- Action item:
Nothing in the listing may be skipped; repeat it all exactly.

- Raw data:
══════════════════════════════
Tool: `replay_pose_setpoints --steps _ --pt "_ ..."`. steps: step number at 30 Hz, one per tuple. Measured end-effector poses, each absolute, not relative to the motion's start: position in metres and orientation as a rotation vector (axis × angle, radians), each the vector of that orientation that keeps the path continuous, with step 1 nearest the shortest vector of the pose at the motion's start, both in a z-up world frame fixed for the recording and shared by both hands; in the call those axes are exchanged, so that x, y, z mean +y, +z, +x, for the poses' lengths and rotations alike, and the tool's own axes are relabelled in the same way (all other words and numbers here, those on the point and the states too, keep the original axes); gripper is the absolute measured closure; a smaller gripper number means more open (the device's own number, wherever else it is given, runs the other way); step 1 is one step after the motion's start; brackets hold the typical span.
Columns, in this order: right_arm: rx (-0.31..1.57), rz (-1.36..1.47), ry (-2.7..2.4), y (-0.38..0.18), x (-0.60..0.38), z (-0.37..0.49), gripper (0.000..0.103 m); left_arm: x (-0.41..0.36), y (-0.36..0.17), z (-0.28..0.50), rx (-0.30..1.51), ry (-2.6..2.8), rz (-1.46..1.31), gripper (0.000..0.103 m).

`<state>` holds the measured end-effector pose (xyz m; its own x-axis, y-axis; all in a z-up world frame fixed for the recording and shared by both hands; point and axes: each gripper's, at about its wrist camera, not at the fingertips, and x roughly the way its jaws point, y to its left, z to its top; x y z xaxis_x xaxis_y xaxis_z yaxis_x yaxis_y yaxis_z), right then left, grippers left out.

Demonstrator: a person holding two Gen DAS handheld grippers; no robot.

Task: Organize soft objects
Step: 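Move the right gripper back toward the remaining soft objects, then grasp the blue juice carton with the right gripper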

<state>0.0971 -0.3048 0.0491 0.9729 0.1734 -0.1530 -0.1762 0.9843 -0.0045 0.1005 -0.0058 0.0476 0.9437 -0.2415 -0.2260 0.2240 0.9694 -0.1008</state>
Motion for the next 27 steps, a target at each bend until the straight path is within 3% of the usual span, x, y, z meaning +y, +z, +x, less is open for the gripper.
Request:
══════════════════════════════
- Response area:
Tool: `replay_pose_setpoints --steps _ --pt "_ ..."`. steps: step number at 30 Hz, one per tuple. Measured end-effector poses, each absolute, not relative to the motion's start: position in metres and orientation as a rotation vector (axis × angle, radians), each the vector of that orientation that keeps the path continuous, with step 1 nearest the shortest vector of the pose at the motion's start, both in a z-up world frame fixed for the recording and shared by both hands; in the call those axes are exchanged, so that x, y, z mean +y, +z, +x, for the poses' lengths and rotations alike, and the tool's own axes are relabelled in the same way (all other words and numbers here, those on the point and the states too, keep the original axes); gripper is the absolute measured closure; a smaller gripper number means more open (the device's own number, wherever else it is given, runs the other way); step 1 is one step after the motion's start; brackets hold the typical span.
Columns, in this order: right_arm: rx (-0.31..1.57), rz (-1.36..1.47), ry (-2.7..2.4), y (-0.38..0.18), x (-0.60..0.38), z (-0.37..0.49), gripper (0.000..0.103 m); left_arm: x (-0.41..0.36), y (-0.36..0.17), z (-0.28..0.50), rx (-0.30..1.51), ry (-2.6..2.8), rz (-1.46..1.31), gripper (0.000..0.103 m).

`<state>` holds the measured end-effector pose (xyz m; its own x-axis, y-axis; all in a z-up world frame fixed for the recording and shared by both hands; point and axes: each gripper's, at about its wrist camera, not at the fingertips, and x roughly the way its jaws point, y to its left, z to its top; x y z xaxis_x xaxis_y xaxis_z yaxis_x yaxis_y yaxis_z), right then left, grippers left out.

Demonstrator: a person holding two Gen DAS handheld grippers; no robot.

Task: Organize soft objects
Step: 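Move the right gripper back toward the remaining soft objects, then grasp the blue juice carton with the right gripper
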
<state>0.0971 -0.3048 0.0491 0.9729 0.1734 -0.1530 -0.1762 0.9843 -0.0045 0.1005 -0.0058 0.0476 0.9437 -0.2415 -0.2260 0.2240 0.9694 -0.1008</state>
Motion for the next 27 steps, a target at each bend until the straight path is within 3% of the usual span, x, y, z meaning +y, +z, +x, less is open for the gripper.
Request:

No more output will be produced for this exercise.